Specifically, Article 10 of the AI Act provides that AI systems that use techniques involving training models with data must be developed on the basis of training, validation, and testing datasets that meet the specific quality criteria listed therein, based on, inter alia, methods of data collection, relevance, representativeness, and accuracy of the datasets, and the use of datasets that take into account the characteristics and the specific geographical, behavioral, or functional context within which the high-risk AI system is intended to operate.
Therefore, even the assessment of software compliance with the AI Act could result in the processing of personal data, and this may raise a number of questions as to the lawfulness of this processing under the GDPR, e.g., in relation to the de-identification techniques used, the security measures taken, and so on Paragraph 5 of Article 10 provides that insofar as it is strictly necessary to enable the detection and correction of bias (and if this cannot be achieved using anonymous or synthetic data), the processing of special categories of personal data under the GDPR (health data, data relating to sexual orientation, and the like) is permitted subject to certain safeguards. But what if, for example, the datasets include data of people from non-EU countries for whom the same rules do not apply? Could data transfer issues and jurisdictional conflicts arise? These are only hypotheses, but the fact remains that it is not clear how far the assessment of the accuracy of input data can or should go, especially when anonymous data are not sufficient to achieve this and to assess it.
Impact on the procedure for placing devices with AI on the market
As mentioned above, the fact that for medical devices the AI Act conformity assessment is incorporated into the MDR conformity assessment carried out by notified bodies should avoid duplication and bureaucracy, or at least that is the intention of the European legislature.
However, there are still critical aspects in play, including the capacity of notified bodies to shoulder this additional workload, and more critically their ability to assess artificial intelligence systems under the AI Act, since this will require highly specialized technical skills that these bodies likely lack at present.

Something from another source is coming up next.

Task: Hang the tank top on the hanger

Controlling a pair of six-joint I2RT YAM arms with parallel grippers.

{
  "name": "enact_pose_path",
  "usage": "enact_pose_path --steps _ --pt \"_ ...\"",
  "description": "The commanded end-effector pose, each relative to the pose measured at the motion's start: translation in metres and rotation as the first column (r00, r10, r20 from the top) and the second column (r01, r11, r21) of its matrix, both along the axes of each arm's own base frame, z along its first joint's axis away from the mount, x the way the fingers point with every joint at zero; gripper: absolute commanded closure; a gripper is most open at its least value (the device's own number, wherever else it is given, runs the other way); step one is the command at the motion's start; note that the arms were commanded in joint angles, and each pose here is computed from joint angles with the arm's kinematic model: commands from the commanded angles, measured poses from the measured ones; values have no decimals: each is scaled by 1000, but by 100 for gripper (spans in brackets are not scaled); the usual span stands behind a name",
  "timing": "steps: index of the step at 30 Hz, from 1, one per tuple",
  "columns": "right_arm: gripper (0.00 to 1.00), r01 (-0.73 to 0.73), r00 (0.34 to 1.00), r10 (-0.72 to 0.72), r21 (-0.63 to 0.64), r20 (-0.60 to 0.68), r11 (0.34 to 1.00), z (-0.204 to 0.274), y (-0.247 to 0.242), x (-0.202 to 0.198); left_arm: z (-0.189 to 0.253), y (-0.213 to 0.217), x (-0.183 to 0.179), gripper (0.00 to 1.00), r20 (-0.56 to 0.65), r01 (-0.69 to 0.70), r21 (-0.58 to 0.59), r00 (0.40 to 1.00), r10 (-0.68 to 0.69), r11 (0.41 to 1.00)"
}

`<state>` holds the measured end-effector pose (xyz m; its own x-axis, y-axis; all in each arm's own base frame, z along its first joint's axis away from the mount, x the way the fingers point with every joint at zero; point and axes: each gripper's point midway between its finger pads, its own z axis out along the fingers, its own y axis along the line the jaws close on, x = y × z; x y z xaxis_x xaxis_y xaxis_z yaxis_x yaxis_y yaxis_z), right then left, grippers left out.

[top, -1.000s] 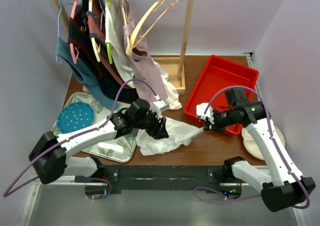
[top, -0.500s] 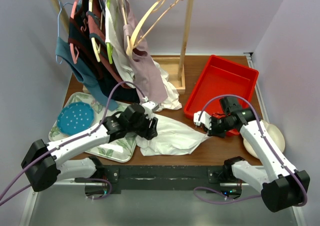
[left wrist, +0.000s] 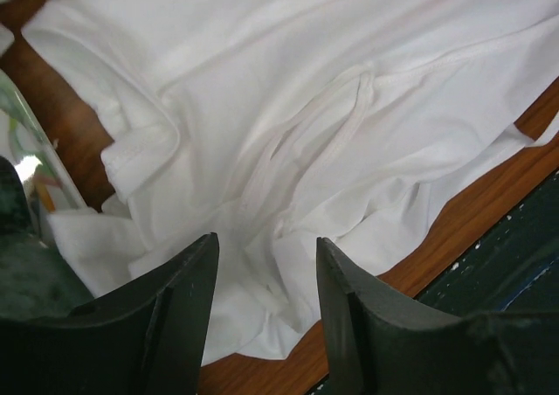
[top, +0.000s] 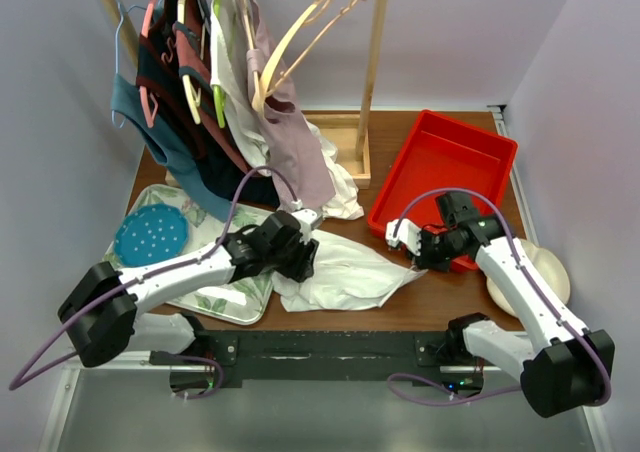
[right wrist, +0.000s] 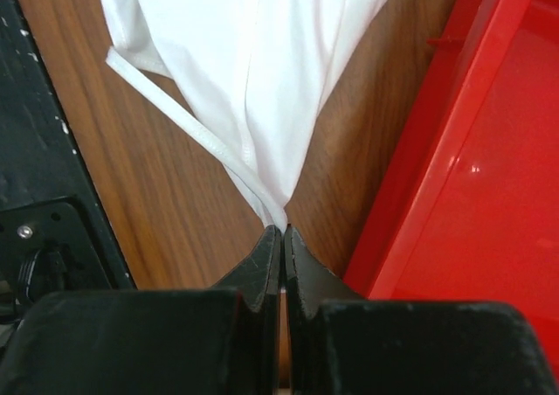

Additionally, the double evaluation will undoubtedly require additional work for both companies and notified bodies. That risks translating into longer timeframes and higher costs for certification procedure, especially given the current shortage of notified bodies to cope with the recertification of all medical devices due to the transition from Directive 93/42/EEC to the MDR.
So, we a new challenge is to be added on top of an existing one. The hope is that at all levels more tools will quickly be acquired to deal with all of them, especially in light of the fact that the new legislation on civil liability for damage caused by artificial intelligence systems is already in the pipeline.
 These are biometric identification systems that capture, compare, and identify biometric data in real time or without significant delay.
 The same proposal defines “safety component of a product or system” as a component that performs a safety function for that product or system or whose failure or malfunction endangers the health and safety of persons or property.
 Certain AI systems identified in Annex III to the draft regulation are also classified as high-risk, essentially on the basis of their purpose (biometric identification and categorization of persons, management and operation of critical infrastructures, access to public services and facilities, and so on).